TRANSPARENCY TUESDAY: Resolve to FOIA your local security officers in 2012 — but leave your brass knuckles at the door

If you are studying to be a reporter or editor and haven’t taken out freedom-of-information laws for a test drive, resolve to make 2012 the year that you do. A fun and easy way to get started — one that almost guarantees some story will come of it — is to ask security agents at your campus (or your local jail, airport or courthouse) for an inventory of items they’ve confiscated.

Often, police will be only too happy not just to show you the list but to show you the actual items, so people appreciate that their jobs are dangerous (and, hopefully, remember to leave their brass knuckles in the glove compartment — c’mon, people).

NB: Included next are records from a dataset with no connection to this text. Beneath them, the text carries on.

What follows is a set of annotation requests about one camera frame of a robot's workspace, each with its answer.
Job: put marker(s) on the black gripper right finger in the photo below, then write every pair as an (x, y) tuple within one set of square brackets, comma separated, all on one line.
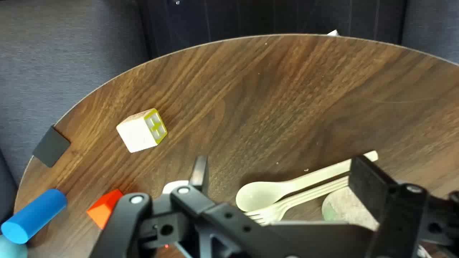
[(396, 215)]

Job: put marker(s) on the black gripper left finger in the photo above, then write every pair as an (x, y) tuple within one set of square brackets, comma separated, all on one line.
[(144, 224)]

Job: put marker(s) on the beige plastic fork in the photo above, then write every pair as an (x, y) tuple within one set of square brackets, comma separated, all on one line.
[(287, 202)]

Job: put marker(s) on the beige plastic spoon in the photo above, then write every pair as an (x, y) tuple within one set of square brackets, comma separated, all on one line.
[(258, 194)]

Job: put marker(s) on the patterned paper cup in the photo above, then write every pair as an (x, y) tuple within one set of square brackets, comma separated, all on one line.
[(346, 208)]

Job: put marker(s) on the red wedge block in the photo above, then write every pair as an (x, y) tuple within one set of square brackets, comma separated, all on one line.
[(104, 208)]

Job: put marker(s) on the white cube yellow face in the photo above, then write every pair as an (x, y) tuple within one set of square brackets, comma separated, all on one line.
[(138, 133)]

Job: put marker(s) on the blue cylinder block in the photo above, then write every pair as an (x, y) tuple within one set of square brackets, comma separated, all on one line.
[(33, 215)]

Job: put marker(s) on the dark grey square pad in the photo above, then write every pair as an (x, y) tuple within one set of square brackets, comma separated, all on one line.
[(50, 145)]

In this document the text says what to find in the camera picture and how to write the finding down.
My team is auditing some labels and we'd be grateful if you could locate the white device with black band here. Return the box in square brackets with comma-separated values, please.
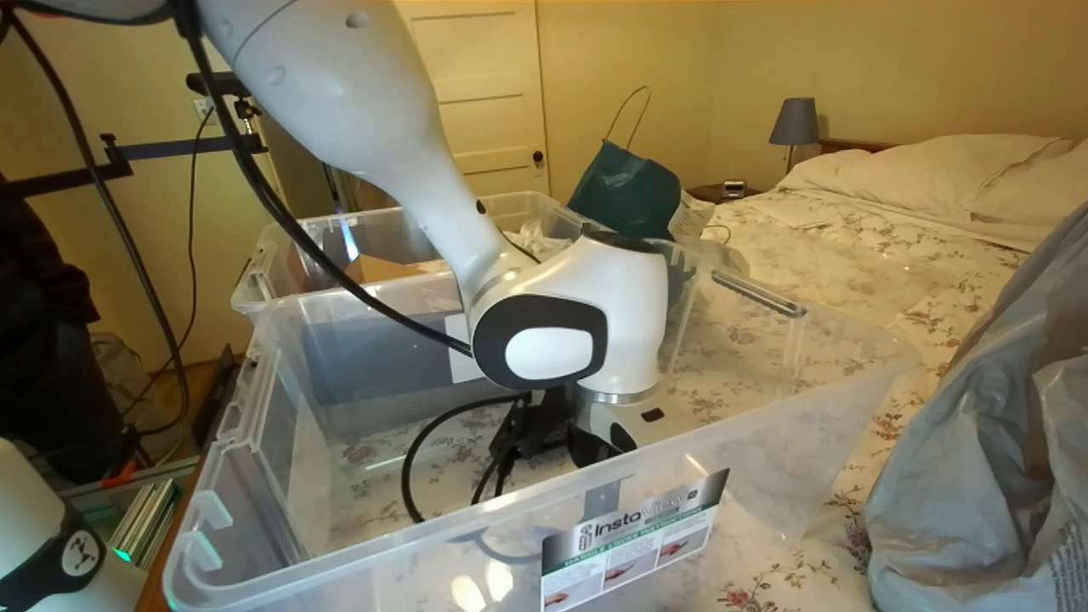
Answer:
[0, 434, 153, 612]

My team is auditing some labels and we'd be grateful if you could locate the cream panel door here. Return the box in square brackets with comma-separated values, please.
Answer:
[391, 0, 555, 202]

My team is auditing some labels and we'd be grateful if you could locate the clear plastic box with label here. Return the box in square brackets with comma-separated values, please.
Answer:
[161, 327, 912, 612]

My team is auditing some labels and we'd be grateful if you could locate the grey table lamp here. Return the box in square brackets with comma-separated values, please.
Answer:
[767, 95, 821, 177]

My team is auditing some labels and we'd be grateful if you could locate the white printed box label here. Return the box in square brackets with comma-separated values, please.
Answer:
[536, 466, 729, 612]

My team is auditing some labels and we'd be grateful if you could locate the dark green bag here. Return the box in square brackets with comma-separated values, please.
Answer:
[563, 81, 691, 249]

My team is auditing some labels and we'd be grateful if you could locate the dark cloth heap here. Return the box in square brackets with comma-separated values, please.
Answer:
[0, 177, 130, 487]

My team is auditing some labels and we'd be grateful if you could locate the black camera stand bar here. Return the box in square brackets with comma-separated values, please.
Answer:
[0, 69, 273, 202]

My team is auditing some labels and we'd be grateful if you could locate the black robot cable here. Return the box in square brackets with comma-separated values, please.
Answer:
[167, 0, 536, 525]

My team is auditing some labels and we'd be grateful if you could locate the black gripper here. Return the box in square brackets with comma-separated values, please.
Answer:
[494, 387, 584, 461]

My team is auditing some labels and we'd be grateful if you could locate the white pillow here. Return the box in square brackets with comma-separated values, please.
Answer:
[779, 132, 1088, 255]

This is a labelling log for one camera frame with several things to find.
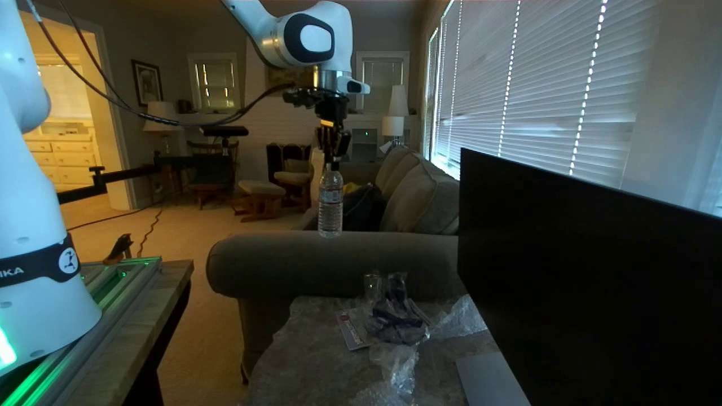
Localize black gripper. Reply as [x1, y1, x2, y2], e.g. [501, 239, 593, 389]
[314, 120, 353, 181]

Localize clear crumpled plastic bag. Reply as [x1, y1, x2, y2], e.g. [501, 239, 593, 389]
[335, 267, 492, 406]

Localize black camera boom stand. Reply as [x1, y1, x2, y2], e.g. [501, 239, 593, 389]
[54, 163, 166, 208]

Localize large white window blinds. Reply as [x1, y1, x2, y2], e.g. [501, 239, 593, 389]
[428, 0, 722, 218]

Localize wooden Husky workbench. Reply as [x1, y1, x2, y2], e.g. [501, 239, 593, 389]
[0, 255, 195, 406]

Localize white drawer dresser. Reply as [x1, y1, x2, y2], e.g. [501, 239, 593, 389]
[23, 116, 105, 196]

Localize upholstered footstool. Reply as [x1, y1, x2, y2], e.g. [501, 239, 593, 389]
[234, 178, 289, 220]

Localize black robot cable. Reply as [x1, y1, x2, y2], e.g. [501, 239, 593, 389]
[20, 0, 302, 131]

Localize dark armchair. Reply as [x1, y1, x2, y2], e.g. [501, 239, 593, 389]
[264, 139, 315, 209]

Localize clear plastic water bottle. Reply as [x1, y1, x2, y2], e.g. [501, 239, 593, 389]
[315, 166, 347, 239]

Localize beige fabric sofa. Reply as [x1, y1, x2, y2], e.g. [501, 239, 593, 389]
[205, 139, 465, 381]

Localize red floor cable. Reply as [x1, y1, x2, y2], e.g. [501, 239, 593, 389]
[132, 208, 165, 258]

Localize dark throw pillow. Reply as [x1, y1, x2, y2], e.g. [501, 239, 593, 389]
[340, 182, 390, 234]

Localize black flat screen tv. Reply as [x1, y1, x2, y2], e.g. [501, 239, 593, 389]
[454, 147, 722, 406]

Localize framed wall picture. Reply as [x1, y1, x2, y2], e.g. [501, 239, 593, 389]
[127, 59, 166, 108]

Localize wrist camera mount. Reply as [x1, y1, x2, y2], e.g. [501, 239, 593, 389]
[280, 69, 371, 126]

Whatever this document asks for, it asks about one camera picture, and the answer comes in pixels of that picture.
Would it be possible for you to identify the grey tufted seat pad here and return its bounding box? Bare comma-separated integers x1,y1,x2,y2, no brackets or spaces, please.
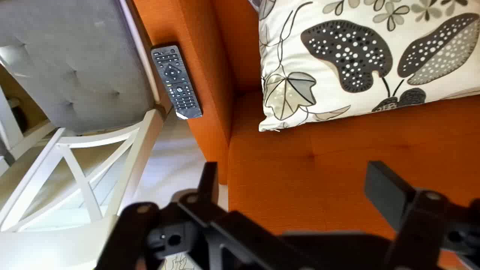
0,0,157,135

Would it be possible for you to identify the leaf print white cushion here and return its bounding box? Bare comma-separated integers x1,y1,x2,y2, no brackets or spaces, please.
256,0,480,134

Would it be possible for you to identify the white wooden chair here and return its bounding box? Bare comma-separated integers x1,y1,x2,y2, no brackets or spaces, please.
0,65,56,174
0,107,166,239

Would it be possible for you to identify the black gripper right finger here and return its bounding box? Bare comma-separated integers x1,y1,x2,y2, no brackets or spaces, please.
362,161,480,270

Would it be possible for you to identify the orange armchair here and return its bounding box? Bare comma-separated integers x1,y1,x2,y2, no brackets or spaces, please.
131,0,480,270

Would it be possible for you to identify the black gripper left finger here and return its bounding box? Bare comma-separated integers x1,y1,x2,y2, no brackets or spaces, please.
95,161,311,270

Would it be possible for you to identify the black remote control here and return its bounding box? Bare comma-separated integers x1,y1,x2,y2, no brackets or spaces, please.
149,44,205,120

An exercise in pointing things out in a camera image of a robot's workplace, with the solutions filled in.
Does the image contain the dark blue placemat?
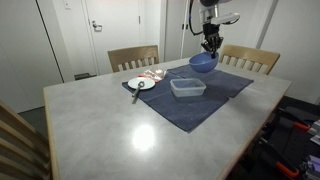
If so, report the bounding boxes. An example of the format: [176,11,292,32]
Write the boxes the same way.
[121,70,232,134]
[166,64,255,99]

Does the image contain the metal spoon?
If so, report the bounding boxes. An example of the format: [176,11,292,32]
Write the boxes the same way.
[131,80,146,105]

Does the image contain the black clamp red handle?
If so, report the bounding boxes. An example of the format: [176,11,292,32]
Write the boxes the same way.
[279,109,313,132]

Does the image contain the wooden slat-back chair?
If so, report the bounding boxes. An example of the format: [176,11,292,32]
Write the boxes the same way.
[0,99,53,180]
[107,44,160,74]
[218,44,281,76]

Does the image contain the aluminium extrusion rails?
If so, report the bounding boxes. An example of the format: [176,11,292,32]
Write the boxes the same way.
[299,153,320,180]

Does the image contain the silver metal blocks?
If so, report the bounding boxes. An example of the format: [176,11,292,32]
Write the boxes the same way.
[308,119,320,146]

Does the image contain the silver door lever handle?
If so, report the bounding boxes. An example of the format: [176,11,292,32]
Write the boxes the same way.
[91,20,104,33]

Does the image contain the thin black camera cable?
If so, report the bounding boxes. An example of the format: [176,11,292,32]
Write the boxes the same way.
[187,0,205,36]

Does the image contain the white door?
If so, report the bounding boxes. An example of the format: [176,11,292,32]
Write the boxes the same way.
[0,0,64,113]
[83,0,141,76]

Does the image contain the small white plate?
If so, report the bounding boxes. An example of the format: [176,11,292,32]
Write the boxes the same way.
[127,76,157,91]

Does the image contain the narrow white door panel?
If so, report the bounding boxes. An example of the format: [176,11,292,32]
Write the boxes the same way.
[164,0,184,63]

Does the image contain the blue plastic bowl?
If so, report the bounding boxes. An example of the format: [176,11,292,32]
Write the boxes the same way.
[188,50,220,74]

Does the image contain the clear orange snack wrapper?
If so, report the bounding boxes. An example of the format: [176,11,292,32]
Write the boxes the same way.
[137,68,168,83]

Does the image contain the black clamp orange handle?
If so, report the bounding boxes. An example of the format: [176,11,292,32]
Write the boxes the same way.
[259,138,301,180]

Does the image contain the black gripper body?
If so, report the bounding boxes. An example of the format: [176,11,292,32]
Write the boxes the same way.
[201,23,224,44]

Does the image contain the dark floor object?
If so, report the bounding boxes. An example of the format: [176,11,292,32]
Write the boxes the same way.
[73,72,98,81]

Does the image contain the clear plastic lunch box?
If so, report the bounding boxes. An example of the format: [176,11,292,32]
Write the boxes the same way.
[169,77,207,99]

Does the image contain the grey wrist camera bar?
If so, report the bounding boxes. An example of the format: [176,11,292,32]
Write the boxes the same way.
[213,12,241,26]

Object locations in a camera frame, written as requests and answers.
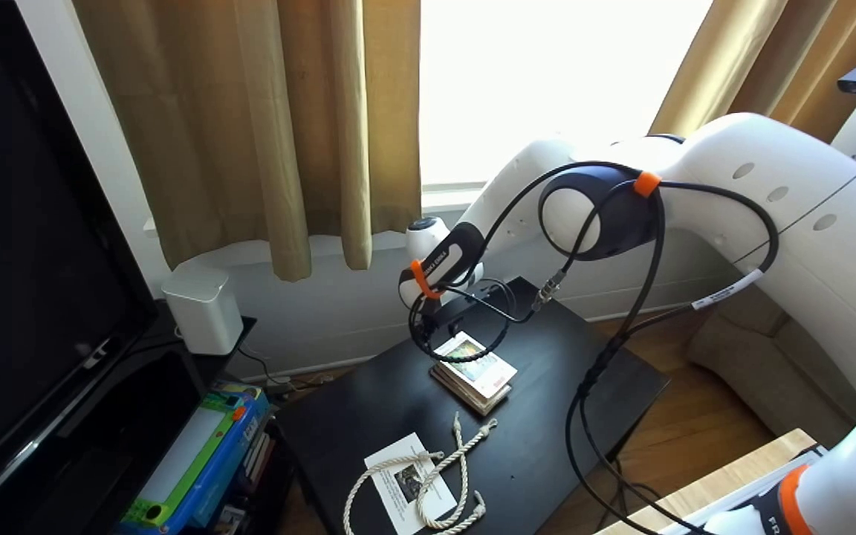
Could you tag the black flat screen television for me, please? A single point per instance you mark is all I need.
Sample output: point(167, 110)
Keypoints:
point(32, 249)

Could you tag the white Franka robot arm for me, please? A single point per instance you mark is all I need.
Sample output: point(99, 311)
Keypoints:
point(824, 240)

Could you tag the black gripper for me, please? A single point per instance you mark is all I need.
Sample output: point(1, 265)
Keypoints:
point(507, 301)

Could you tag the white box-shaped device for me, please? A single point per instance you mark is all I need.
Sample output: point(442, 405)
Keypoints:
point(206, 311)

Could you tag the green flat box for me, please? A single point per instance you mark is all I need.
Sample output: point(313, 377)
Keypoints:
point(186, 463)

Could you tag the small beige book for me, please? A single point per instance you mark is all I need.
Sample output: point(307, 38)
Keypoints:
point(475, 397)

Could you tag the wooden plank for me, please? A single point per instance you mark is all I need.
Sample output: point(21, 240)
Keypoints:
point(715, 486)

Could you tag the white card with dark picture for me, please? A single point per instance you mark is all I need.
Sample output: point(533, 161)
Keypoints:
point(387, 463)

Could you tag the beige sofa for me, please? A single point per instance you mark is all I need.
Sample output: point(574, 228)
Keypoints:
point(745, 368)

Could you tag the black television stand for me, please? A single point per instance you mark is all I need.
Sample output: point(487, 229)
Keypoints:
point(102, 442)

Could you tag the narrow golden curtain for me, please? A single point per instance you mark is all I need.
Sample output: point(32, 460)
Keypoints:
point(745, 48)

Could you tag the stacked media cases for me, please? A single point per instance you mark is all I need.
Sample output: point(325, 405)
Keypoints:
point(253, 469)

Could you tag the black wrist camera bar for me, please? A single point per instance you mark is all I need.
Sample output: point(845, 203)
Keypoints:
point(445, 261)

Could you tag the wide golden curtain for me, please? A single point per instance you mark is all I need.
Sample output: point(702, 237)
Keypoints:
point(252, 119)

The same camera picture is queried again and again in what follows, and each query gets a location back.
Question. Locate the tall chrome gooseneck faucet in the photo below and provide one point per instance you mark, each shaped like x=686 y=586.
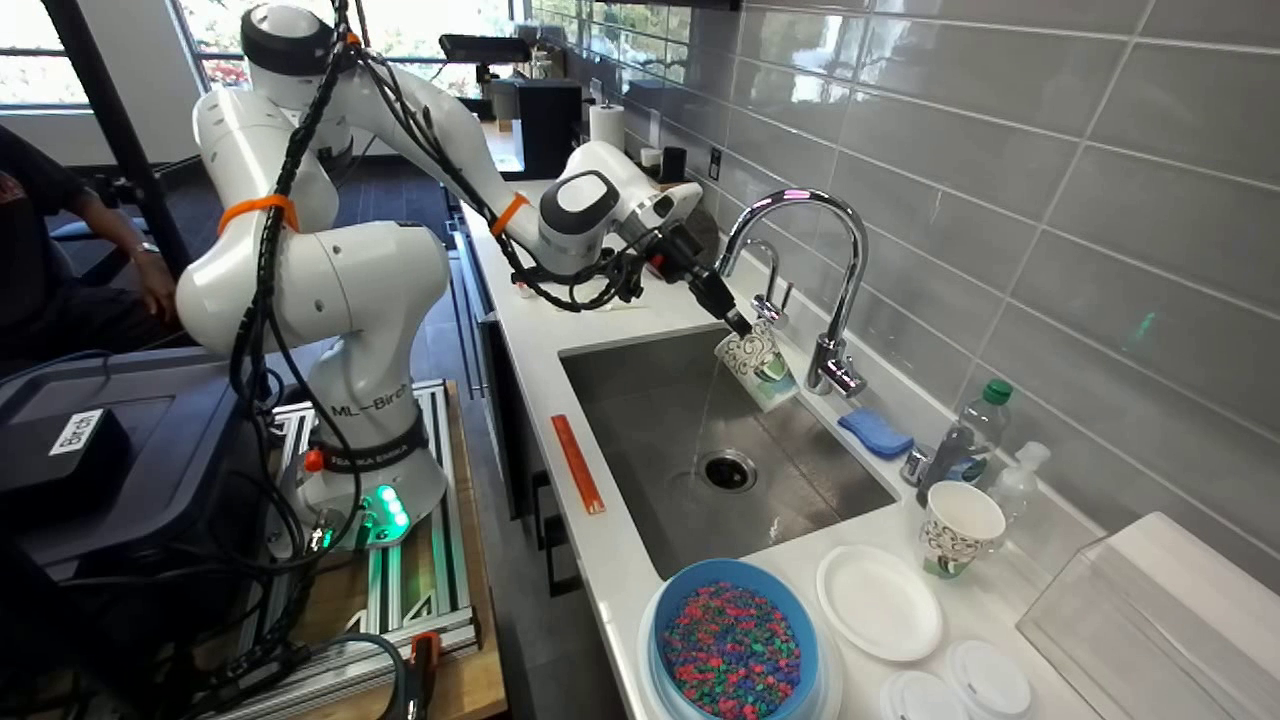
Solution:
x=843 y=264

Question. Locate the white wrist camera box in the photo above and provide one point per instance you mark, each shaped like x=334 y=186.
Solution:
x=674 y=211

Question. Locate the white round plate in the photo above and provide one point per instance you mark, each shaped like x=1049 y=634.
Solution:
x=880 y=602

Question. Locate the wall power outlet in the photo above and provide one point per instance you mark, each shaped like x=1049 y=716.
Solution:
x=715 y=161

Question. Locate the dark plastic storage bin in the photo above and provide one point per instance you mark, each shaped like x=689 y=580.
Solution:
x=144 y=455

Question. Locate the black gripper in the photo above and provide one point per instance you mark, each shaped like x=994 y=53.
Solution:
x=686 y=263

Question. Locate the small chrome faucet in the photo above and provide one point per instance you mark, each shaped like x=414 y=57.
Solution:
x=770 y=303

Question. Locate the white paper towel roll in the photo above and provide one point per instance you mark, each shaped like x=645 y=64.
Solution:
x=605 y=127

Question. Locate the white mug on counter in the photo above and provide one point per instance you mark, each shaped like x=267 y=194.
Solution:
x=961 y=525

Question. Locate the clear plastic box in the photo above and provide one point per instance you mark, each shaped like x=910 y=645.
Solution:
x=1161 y=625

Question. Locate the seated person in dark clothes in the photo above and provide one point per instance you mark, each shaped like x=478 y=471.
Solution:
x=40 y=264

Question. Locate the window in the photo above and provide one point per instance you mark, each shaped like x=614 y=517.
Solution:
x=427 y=26

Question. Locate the blue sponge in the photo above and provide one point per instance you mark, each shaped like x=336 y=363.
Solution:
x=878 y=435

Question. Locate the person's hand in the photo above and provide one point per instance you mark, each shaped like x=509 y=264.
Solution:
x=153 y=282

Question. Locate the green-capped soap bottle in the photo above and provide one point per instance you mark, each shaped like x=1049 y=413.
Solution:
x=968 y=441

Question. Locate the clear white-capped bottle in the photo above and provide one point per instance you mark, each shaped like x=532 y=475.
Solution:
x=1021 y=480

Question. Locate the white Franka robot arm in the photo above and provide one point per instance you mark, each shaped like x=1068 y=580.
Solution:
x=334 y=294

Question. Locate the white paper cup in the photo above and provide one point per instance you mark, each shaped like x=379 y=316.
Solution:
x=756 y=370

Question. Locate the stainless steel sink basin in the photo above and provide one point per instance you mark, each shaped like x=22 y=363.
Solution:
x=642 y=425

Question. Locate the blue bowl of colourful beads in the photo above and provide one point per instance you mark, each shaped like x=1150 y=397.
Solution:
x=732 y=645

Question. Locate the black box with white label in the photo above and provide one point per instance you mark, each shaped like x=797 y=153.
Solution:
x=60 y=463

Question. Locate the black coffee machine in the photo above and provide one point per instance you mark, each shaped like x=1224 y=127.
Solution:
x=541 y=120

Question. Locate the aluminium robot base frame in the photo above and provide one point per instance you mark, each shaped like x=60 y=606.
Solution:
x=427 y=586

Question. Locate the orange tape strip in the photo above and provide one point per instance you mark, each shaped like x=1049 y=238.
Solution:
x=577 y=463

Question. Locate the wooden base board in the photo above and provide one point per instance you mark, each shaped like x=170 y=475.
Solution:
x=468 y=667

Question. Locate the black sink drain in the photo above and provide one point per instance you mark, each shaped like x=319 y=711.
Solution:
x=729 y=471

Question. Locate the white round lid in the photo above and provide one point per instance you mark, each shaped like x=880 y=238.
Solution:
x=990 y=677
x=923 y=697

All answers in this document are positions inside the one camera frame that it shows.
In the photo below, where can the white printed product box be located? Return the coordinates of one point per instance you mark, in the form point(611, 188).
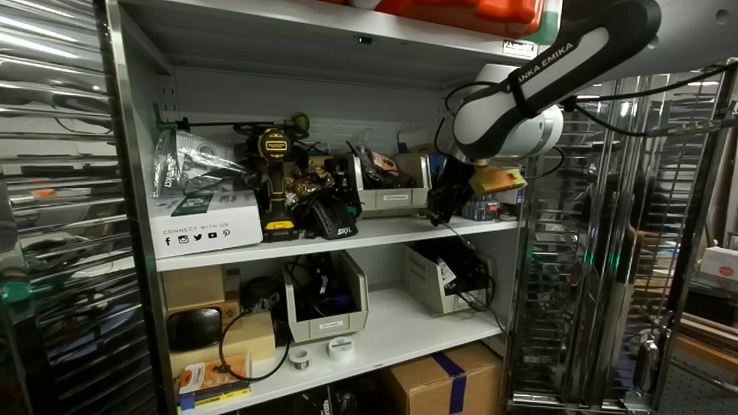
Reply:
point(205, 224)

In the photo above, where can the grey storage bin with tools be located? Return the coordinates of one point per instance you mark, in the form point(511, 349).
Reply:
point(392, 198)

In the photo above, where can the orange plastic case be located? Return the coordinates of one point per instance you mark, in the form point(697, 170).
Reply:
point(463, 11)

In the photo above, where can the cardboard box with purple tape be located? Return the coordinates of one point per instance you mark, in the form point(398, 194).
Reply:
point(429, 384)

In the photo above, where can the dark slatted metal rack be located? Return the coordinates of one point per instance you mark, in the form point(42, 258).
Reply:
point(54, 153)

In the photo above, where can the black soft pouch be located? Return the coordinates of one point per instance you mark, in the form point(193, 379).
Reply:
point(194, 327)

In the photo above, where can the white metal shelving unit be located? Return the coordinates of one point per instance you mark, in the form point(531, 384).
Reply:
point(384, 231)

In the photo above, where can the blue red battery pack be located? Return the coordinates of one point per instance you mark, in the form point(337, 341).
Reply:
point(491, 208)

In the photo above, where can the yellow black power tool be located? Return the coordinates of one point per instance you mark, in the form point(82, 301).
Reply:
point(275, 181)

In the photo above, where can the black rod with green clamp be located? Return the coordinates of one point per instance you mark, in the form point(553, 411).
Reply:
point(215, 122)

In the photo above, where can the black tool charger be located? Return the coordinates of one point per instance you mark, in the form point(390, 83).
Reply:
point(330, 204)

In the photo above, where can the tall steel tray rack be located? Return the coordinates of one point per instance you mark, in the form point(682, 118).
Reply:
point(600, 253)

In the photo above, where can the white tape roll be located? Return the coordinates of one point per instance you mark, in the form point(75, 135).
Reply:
point(339, 349)

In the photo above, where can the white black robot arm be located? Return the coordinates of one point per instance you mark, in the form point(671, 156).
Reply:
point(554, 69)

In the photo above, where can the grey storage bin tilted open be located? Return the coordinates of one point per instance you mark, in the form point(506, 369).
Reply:
point(325, 326)

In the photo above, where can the red white box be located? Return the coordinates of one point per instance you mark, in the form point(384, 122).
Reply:
point(721, 266)

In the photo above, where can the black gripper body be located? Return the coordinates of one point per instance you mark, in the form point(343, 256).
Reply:
point(456, 181)

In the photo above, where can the yellow wrist camera box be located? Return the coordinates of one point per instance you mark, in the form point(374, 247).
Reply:
point(499, 181)

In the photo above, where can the small grey tape roll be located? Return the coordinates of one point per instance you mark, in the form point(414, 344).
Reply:
point(299, 357)

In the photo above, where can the clear plastic bag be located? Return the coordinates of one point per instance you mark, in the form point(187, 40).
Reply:
point(193, 162)

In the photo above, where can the orange printed book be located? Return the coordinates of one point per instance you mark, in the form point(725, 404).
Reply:
point(210, 379)

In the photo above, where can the small brown cardboard box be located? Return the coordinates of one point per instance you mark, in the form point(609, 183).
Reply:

U.S. Customs and Border Patrol keeps data spreadsheets of contraband seized going back to 2003 for the 327 airports, seaports and border crossings that it is charged with securing, and copies should be available through the federal Freedom of Information Act.

Closer to home, it’s always interesting to see what types of weapons are being caught, and how many, at school metal detectors or by police searches.

Inventories of seized items have led reporters to bigger “trend” stories, such as the epidemic of contraband cellphones that are bedeviling prison and jail officials nationally.

While piles of seized guns and drugs may make for good TV footage, it’s equally newsworthy (and maybe moreso) if little-to-no contraband is being found, which may suggest that security precautions are ineffective or are unnecessary.